The question is, what good would that do? You'd get a new guy who would start off with high ambitions and would then run headlong into the unions and the general employee attitude, and three or four years from now, he would be gone, too. At least Munoz knows what he is dealing with.

Unless, that is, a true visionary leader for the airline could be found who has the skill to persuade the employees of a better way. But the chances of the board finding someone like that are just about nil. It's usually someone who comes up from within who has the credibility and understanding to do that, but boards interested in quarterly financial reports don't hire people who actually know how to run airlines, they hire finance people like themselves. That is a disease across much of US corporate business, not just at United, though, so we can't believe that will happen all by itself.

At some point, you have to change the people who are there, not just change to different people.

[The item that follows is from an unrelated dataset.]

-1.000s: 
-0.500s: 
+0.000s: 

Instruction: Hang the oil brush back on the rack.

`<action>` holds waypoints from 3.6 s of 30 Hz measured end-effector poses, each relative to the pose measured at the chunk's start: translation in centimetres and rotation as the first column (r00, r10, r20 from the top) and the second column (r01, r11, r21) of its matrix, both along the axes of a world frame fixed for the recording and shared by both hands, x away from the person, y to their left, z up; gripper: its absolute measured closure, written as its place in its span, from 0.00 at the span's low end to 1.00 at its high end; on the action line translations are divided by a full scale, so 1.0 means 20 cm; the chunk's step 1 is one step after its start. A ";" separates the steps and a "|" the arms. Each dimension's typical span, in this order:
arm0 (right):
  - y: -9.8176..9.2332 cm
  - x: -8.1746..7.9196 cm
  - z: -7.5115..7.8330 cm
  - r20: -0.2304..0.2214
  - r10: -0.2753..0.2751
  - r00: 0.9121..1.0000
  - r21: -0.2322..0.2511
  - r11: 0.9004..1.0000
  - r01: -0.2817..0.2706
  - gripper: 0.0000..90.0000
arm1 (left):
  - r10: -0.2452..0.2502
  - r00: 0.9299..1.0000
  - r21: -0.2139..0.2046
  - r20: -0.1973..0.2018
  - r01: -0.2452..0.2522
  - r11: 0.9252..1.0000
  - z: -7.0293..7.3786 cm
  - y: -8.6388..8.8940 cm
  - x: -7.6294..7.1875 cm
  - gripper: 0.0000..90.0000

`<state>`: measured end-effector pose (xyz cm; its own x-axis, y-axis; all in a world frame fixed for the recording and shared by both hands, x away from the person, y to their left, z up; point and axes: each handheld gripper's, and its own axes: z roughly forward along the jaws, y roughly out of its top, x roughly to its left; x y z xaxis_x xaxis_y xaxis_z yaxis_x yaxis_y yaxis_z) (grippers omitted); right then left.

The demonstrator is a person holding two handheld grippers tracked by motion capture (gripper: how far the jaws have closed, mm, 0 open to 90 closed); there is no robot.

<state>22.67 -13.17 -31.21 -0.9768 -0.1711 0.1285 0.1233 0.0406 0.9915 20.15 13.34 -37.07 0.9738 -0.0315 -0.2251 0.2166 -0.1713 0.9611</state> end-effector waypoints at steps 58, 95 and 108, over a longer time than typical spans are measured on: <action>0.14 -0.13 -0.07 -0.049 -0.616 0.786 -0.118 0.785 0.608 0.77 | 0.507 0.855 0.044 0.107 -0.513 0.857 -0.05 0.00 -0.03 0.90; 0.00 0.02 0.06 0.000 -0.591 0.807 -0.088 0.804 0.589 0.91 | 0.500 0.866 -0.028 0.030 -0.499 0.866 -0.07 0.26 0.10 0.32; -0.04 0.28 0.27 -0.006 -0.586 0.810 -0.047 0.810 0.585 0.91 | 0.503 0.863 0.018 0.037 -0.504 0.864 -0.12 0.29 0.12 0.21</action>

It must be said that part of the problem is that many customers of the major US airlines are more akin to people who once took the bus, because it was the cheapest travel mode, than to people who once took the train and sat in the first-class compartment. In the race to the bottom that has been pricing strategy for US airlines, they have found it. That is why the foreign airlines do better--In Europe, those who travel routinely by air are the business and well-to-do travelers, because there are other less expeditious but cheaper modes for the short distances involved that can carry the rest. This is a problem simply because many people who fly don't know how the process works, and when it surprises them in a negative way, sometimes they only have anger as a response. We've all seen it time and time again. DYKWIA behaviors aren't just for wealthy flyers. I offer as an example the couple who were removed in Houston last week.

But Munoz (or anyone in his position) can't say that to employees because it is guaranteed to leak when he does and it will look like "us versus them", or showing disrespect to his customers. And so it would be. The challenge is finding ways to bring out positive behavior from people who are stressed in multiple ways, and not necessarily in ways they are used to.

I'm trying to recall whose advertising it was from a few years back that talked about the flying experience from the infrequent passenger's perspective--the unexplained delays, the silent treatment, the hurry up and wait, the changing stories--to express how that airline "understood". I'm not sure it wasn't United. That's the right strategy--train employees to experience what the customers experience, so that they learn to work within that sensitivity.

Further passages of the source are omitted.